Flipp and Rocky looked at each other, as if agreeing the level of secrecy required, then both nodded.
“So am I.”
“You aren’t running the Fairhaven anymore?”
“No. Cordwainer, um, we split up. And when I found out about his plans for the nature reserve, I wanted to do something. He needed to be stopped. Don’t you think?”
“So it was you who went to the press?” Rocky raised his eyebrows and blew out a breath. “That’s quite a risk to take. I wanted out, but I would never have gone that far. I know his connections. He’s not a man to cross, Michelle. I hope you’re going to be okay.”
“I hope so too,” she said, palpably nervous. “But the Gazette man promised he’d take care of me. He seemed very sure he could take Cordwainer down.”
“Of course he seemed sure—to you. He wanted your story. But Cordwainer knows a lot of people.”
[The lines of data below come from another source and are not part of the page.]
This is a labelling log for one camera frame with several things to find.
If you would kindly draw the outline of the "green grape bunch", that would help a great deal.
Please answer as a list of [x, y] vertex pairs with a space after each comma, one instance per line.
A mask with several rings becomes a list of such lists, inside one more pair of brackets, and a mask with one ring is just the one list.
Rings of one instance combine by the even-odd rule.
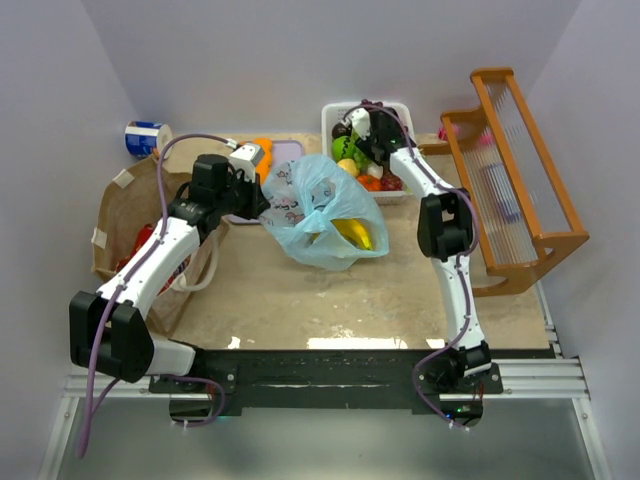
[[359, 170], [366, 170], [371, 163], [371, 159], [358, 149], [353, 152], [353, 159]]

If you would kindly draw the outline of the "white mushroom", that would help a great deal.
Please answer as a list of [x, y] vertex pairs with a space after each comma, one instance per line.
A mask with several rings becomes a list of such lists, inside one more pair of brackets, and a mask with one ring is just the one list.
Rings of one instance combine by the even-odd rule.
[[376, 163], [370, 163], [367, 166], [366, 174], [380, 180], [384, 174], [384, 168]]

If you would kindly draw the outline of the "blue plastic bag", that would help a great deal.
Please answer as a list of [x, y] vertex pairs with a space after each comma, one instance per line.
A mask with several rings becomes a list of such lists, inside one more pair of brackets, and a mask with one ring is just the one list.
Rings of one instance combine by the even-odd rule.
[[[270, 172], [262, 192], [270, 208], [259, 217], [260, 223], [300, 264], [343, 271], [360, 259], [389, 253], [386, 222], [373, 196], [326, 155], [305, 155], [280, 165]], [[333, 219], [358, 219], [374, 249], [361, 250], [338, 231], [333, 242], [312, 245], [311, 235], [334, 227]]]

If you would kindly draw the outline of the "small orange pumpkin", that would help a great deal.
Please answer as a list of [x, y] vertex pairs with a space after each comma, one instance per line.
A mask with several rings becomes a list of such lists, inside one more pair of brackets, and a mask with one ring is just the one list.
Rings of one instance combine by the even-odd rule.
[[369, 192], [382, 190], [381, 180], [372, 175], [359, 175], [357, 181]]

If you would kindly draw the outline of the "red snack packet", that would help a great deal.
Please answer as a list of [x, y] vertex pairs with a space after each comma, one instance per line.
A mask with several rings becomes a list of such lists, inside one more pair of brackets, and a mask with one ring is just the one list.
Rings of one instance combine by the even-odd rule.
[[[137, 234], [137, 237], [136, 237], [136, 240], [134, 242], [134, 246], [133, 246], [132, 250], [130, 251], [130, 253], [126, 257], [122, 258], [116, 264], [115, 269], [114, 269], [114, 271], [116, 273], [119, 273], [120, 271], [122, 271], [127, 266], [127, 264], [135, 256], [135, 254], [149, 241], [149, 239], [151, 238], [151, 236], [153, 234], [153, 231], [154, 231], [154, 227], [151, 224], [146, 224], [139, 230], [139, 232]], [[171, 287], [173, 282], [182, 273], [185, 272], [185, 270], [189, 266], [190, 262], [191, 262], [191, 256], [187, 256], [183, 260], [183, 262], [176, 268], [176, 270], [171, 274], [171, 276], [167, 279], [167, 281], [165, 282], [164, 286], [160, 290], [160, 294], [162, 294], [164, 291], [166, 291], [168, 288]]]

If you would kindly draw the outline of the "brown paper grocery bag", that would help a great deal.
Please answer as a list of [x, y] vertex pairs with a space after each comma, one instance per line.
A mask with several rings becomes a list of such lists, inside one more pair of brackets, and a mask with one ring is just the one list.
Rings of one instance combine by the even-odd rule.
[[[162, 178], [166, 199], [170, 201], [178, 188], [191, 180], [191, 174], [170, 173], [163, 167]], [[157, 160], [148, 157], [122, 170], [104, 191], [91, 240], [92, 272], [102, 283], [116, 274], [116, 266], [130, 254], [142, 227], [148, 224], [155, 227], [160, 219]], [[222, 220], [216, 231], [191, 255], [183, 275], [186, 286], [199, 285], [204, 281], [211, 252], [219, 247], [228, 231], [228, 222]], [[147, 323], [150, 329], [171, 336], [179, 325], [190, 296], [191, 292], [171, 287], [160, 293], [149, 312]]]

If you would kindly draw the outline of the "yellow bell pepper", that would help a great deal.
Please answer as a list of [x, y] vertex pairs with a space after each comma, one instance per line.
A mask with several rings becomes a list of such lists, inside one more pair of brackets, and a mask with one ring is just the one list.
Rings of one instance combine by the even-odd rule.
[[357, 248], [368, 251], [374, 249], [369, 231], [358, 219], [333, 219], [331, 223], [346, 240]]

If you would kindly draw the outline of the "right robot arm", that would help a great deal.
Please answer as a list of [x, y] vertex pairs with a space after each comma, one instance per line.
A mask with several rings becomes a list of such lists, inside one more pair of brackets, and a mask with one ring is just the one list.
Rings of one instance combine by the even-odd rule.
[[420, 200], [417, 241], [432, 261], [444, 302], [449, 354], [456, 375], [464, 378], [488, 370], [491, 356], [479, 324], [471, 286], [470, 256], [478, 240], [477, 215], [464, 189], [439, 176], [422, 156], [398, 115], [374, 104], [347, 115], [356, 144], [399, 177]]

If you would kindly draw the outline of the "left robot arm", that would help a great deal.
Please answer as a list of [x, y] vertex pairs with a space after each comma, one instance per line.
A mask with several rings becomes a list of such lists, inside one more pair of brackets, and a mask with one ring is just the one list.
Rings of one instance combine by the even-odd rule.
[[96, 292], [72, 298], [73, 364], [130, 383], [146, 375], [184, 376], [192, 369], [195, 348], [153, 336], [145, 320], [170, 276], [224, 217], [255, 219], [268, 208], [256, 171], [263, 156], [260, 146], [247, 143], [227, 157], [198, 157], [187, 196], [162, 204], [162, 219], [127, 265]]
“Yes, but now it’s in the public domain, he can’t get away with it, can he?” Michelle’s tone was pleading. Rocky squeezed and relaxed a fist around the salt cellar, ruminating.
“He’ll take me down with him,” he said. “Flipp, we’re going to have to get away today, I think. The fall-guy look doesn’t suit me. If Cordwainer doesn’t find us, the police will.”
“Okay.” A subdued Flipp had little appetite for the plate of food in front of her. She gulped at her coffee instead.
Michelle turned curious attention to Rocky’s companion.
“You worked in the arcade, didn’t you?”
“Yeah. For my sins.”
“I always thought Cordwainer had an eye for you. I thought you were going to be my replacement.” She chuckled mirthlessly. “Hard to believe that I was jealous of you for that.”